> **Data shown**:
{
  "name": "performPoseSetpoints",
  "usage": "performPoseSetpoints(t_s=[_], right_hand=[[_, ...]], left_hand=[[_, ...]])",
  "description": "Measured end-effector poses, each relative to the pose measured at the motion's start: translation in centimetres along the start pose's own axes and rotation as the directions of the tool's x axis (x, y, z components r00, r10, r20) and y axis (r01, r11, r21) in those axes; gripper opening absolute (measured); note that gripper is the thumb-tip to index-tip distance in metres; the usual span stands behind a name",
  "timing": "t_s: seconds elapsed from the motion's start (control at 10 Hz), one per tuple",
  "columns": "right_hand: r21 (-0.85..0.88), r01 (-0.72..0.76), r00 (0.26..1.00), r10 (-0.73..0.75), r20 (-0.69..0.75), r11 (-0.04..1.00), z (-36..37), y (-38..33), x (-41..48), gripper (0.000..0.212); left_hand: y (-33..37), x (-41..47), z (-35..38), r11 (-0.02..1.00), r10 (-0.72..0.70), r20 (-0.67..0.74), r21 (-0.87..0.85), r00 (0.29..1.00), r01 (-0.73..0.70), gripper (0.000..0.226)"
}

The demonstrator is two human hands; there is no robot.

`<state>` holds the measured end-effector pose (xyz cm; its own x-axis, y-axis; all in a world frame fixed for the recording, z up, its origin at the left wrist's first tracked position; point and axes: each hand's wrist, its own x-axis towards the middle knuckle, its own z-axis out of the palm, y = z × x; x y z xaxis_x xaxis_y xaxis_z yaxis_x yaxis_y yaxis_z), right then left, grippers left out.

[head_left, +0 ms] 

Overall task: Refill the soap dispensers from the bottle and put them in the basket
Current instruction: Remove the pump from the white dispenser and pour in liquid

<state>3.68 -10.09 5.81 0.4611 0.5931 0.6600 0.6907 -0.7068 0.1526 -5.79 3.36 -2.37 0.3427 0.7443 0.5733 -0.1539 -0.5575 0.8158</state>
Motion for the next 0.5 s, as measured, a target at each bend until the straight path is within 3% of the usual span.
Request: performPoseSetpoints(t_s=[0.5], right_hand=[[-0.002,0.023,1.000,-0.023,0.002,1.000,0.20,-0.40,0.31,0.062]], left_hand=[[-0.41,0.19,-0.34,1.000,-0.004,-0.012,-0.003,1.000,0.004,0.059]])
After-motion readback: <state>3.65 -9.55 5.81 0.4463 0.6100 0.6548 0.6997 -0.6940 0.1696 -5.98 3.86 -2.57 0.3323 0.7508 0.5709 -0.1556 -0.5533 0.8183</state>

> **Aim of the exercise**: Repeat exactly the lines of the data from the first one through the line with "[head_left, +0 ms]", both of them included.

> **Solution for this exercise**:
{
  "name": "performPoseSetpoints",
  "usage": "performPoseSetpoints(t_s=[_], right_hand=[[_, ...]], left_hand=[[_, ...]])",
  "description": "Measured end-effector poses, each relative to the pose measured at the motion's start: translation in centimetres along the start pose's own axes and rotation as the directions of the tool's x axis (x, y, z components r00, r10, r20) and y axis (r01, r11, r21) in those axes; gripper opening absolute (measured); note that gripper is the thumb-tip to index-tip distance in metres; the usual span stands behind a name",
  "timing": "t_s: seconds elapsed from the motion's start (control at 10 Hz), one per tuple",
  "columns": "right_hand: r21 (-0.85..0.88), r01 (-0.72..0.76), r00 (0.26..1.00), r10 (-0.73..0.75), r20 (-0.69..0.75), r11 (-0.04..1.00), z (-36..37), y (-38..33), x (-41..48), gripper (0.000..0.212); left_hand: y (-33..37), x (-41..47), z (-35..38), r11 (-0.02..1.00), r10 (-0.72..0.70), r20 (-0.67..0.74), r21 (-0.87..0.85), r00 (0.29..1.00), r01 (-0.73..0.70), gripper (0.000..0.226)"
}

The demonstrator is two human hands; there is no robot.

`<state>` holds the measured end-effector pose (xyz cm; its own x-axis, y-axis; all in a world frame fixed for the recording, z up, its origin at the left wrist's first tracked position; point and axes: each hand's wrist, its own x-axis towards the middle knuckle, its own z-axis out of the palm, y = z × x; x y z xaxis_x xaxis_y xaxis_z yaxis_x yaxis_y yaxis_z), right then left, grippers left out.

[head_left, +0 ms] 

The exercise concludes with this answer.